Benjamin Block

**Name of the Vulnerable Software and Affected Versions** Linux kernel versions prior to 5.3.18-53-default #1 SLE15-SP3 **Description** The vulnerability is related to a double free of the `blk mq tag set` in the device-mapper table for a request-based mapped device. When the allocation/initialization of the `blk mq tag set` fails, a following device remove will cause a double free, leading to a kernel panic. The issue is caused by the pointer not being reset to NULL after the `blk mq tag set` is uninitialized/freed. To exploit this vulnerability, an attacker would need to cause the allocation/initialization of the `blk mq tag set` to fail, and then trigger a device remove. This could potentially allow the attacker to cause a denial-of-service or execute arbitrary code. The `dm mq init request queue()` function is vulnerable, and the `dm mq cleanup mapped device()` function tries to uninitialize and free the `blk mq tag set` again, causing the double free.

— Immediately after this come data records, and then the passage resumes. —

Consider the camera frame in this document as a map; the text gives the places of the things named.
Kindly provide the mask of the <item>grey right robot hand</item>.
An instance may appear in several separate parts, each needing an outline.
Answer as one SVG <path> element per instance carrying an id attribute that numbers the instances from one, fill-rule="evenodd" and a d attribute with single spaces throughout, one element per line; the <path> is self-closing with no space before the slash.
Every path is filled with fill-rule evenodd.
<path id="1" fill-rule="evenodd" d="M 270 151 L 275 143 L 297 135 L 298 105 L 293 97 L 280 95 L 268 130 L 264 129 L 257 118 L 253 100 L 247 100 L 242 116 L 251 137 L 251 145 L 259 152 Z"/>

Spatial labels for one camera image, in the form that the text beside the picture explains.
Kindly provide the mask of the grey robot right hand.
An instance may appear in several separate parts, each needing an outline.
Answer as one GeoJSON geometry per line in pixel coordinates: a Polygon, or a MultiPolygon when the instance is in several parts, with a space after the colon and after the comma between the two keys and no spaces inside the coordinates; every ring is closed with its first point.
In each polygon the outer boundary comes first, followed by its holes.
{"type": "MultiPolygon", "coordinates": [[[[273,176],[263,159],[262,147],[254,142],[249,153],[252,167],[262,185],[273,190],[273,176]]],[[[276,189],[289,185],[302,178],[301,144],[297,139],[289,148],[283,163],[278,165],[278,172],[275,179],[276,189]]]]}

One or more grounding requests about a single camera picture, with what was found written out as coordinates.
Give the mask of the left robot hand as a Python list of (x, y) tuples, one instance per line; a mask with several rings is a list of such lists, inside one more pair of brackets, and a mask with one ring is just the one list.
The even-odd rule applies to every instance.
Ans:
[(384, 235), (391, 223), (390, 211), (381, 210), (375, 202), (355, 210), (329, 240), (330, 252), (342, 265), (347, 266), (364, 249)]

The vulnerability can be fixed by setting the pointer to NULL in `dm mq init request queue()` error-handling and in `dm mq cleanup mapped device()`. **Recommendations** To resolve the issue, update the Linux kernel to a version that includes the fix for the double free vulnerability. Specifically, update to a version later than 5.3.18-53-default #1 SLE15-SP3. As a temporary workaround, consider disabling the `dm mq init request queue()` function or restricting access to the device-mapper table to minimize the risk of exploitation. However, this should not be considered a permanent solution, and updating the kernel to a patched version is recommended as soon as possible.